Dog Party - Hit & Run (Cover Artwork)
Staff Pick

Dog Party

Hit & Run (2018)

Brat Music

No doubt, this is what Dog Party have been working towards for the past decade. Hit & Run, the duo’s sixth album, finds the band honing their sound into a pointed attack.

As before, the band is rooted in fast charging, three chord chopping. There’s a heavy dose of Ramones influence, or at least an influence of that band’s dedication to simple, but powerful melody. But, while that drives the procession, the looks to other early punk realms, takes some bits from here and there, and then proceeds to search back even further.
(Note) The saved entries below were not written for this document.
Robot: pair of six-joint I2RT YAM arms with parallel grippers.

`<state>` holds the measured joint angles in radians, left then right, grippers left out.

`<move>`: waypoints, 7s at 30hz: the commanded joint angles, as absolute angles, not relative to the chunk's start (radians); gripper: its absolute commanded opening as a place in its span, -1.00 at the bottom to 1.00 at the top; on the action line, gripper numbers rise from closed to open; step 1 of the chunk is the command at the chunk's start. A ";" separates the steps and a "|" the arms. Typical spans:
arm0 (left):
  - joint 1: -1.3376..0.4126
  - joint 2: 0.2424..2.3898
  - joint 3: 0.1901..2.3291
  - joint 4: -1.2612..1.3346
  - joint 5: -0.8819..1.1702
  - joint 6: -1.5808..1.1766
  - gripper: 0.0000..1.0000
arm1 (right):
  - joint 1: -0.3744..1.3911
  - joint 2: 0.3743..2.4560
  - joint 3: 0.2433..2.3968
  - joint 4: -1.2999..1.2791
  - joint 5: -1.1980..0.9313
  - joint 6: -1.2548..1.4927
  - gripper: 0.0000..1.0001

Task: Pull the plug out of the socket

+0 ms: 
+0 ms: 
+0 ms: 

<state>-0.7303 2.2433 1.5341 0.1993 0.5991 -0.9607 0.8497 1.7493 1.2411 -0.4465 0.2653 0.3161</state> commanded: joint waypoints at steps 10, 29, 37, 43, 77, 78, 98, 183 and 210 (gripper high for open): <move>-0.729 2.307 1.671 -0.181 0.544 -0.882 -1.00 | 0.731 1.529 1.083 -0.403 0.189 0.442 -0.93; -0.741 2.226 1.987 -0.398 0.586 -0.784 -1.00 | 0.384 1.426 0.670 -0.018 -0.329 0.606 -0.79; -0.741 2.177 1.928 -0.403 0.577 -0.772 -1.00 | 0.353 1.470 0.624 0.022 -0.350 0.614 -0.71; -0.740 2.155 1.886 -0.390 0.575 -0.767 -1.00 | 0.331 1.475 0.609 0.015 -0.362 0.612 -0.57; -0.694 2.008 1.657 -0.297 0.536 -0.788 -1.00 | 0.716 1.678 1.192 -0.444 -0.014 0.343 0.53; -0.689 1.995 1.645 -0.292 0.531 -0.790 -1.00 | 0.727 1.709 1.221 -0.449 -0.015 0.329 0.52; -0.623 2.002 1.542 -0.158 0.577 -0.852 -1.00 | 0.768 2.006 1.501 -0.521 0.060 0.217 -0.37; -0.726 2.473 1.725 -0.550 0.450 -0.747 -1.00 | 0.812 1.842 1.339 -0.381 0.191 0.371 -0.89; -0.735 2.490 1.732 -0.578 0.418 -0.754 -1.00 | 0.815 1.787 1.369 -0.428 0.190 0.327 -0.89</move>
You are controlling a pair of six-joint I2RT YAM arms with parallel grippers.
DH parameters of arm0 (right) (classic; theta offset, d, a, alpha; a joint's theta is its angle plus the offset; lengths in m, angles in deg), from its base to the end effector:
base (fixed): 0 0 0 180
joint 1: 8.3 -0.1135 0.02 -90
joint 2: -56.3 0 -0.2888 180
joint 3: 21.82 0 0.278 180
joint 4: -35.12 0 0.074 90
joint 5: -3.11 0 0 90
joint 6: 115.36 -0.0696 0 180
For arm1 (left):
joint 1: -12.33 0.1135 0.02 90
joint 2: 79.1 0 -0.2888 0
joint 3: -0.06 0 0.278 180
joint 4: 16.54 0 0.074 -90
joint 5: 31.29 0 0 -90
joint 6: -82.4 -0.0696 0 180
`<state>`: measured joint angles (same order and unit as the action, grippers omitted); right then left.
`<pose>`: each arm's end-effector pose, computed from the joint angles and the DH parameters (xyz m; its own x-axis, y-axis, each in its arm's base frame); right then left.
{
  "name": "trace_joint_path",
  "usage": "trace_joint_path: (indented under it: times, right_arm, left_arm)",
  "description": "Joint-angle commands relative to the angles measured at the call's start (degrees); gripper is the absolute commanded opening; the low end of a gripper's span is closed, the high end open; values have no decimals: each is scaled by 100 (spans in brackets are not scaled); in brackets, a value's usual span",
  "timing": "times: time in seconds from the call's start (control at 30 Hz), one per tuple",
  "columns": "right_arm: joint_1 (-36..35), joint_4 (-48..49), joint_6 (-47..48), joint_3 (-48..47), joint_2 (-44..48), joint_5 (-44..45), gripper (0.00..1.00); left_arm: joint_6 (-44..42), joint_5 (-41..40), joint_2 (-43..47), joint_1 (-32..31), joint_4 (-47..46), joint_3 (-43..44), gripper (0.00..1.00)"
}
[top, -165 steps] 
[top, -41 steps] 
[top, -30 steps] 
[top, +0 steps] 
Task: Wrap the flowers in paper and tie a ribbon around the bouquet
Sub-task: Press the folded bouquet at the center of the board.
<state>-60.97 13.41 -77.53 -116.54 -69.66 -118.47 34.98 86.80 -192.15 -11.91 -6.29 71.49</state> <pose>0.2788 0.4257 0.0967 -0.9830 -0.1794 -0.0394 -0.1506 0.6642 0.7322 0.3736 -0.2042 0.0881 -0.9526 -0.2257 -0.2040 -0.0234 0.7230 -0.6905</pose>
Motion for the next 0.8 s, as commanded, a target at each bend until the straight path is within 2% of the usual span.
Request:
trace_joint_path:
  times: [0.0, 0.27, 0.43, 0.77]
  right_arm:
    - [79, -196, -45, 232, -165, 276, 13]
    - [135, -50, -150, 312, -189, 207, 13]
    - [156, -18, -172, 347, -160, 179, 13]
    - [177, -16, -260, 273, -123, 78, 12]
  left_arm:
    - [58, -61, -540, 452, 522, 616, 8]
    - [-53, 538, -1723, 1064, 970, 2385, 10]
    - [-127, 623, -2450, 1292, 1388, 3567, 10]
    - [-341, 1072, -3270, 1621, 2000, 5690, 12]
The title track is propelled by a jangling, beach guitar that walks a fine line between Patsy Cline and Jan and Dean. But despite the influence, neither “Hit & Run” or anything else on the album smacks of “retro.” Rather, instead of trying to recreate earlier sounds or textures, the band has taken the primal drives of the early rockers and used it to their own device. “Hit & Run,” for example, has the sunny sparkle and softness of 60s am rock, but as Gwendolyn Giles asks an ex-boyfriend, “Tell my why you hit and run?” the whole thing sounds organic.

The works doubly well on the harder charging numbers. “Bad Dream” has that unmistakable fuzzed out, but beefy guitar muscle while drummer Lucy Giles beats on the drums with a fleet footed aggression. Then, on top of that, Lucy drops some nasty, but well placed, swipes , such as “I try to do everything you hate!” There seems to be genuine animus here and it’s telling of the women’s skill that they’re able to take some biting attacks and shape them into something that’s both catchy and identifiable. That is, it’s easy to dis people on a record, but the real trick is getting the listener to side with you instead of being repelled. Both women here are clever enough to paint a picture where neither side of the conflict is a saint, but you want to take their side in the dispute. That’s storytelling.

Unsurprisingly, Hit & Run is the band’s most cohesive record. Centered around breaking up, the record runs the risk of getting stale or of simply being a breakup record. That doesn’t happen. For one thing, at about 24 minutes, the record is over almost as soon as it starts- it gets in, punches up the place, and gets out. Second, they throw around enough whimsy to spice the proceedings up without becoming campy. “Stood Up” blends Motown with Rocket to Russia and it sounds convincing on both sides of the equation.

Dog Party have never tried to hide their influences. But, now more than ever, they’ve made their roots their own and have crafted their sharpest record to date. Six number six is where most bands start to peter out (if they haven’t already). Hit & Run feels like Dog Party not only arriving at their station, but preparing for their own golden era.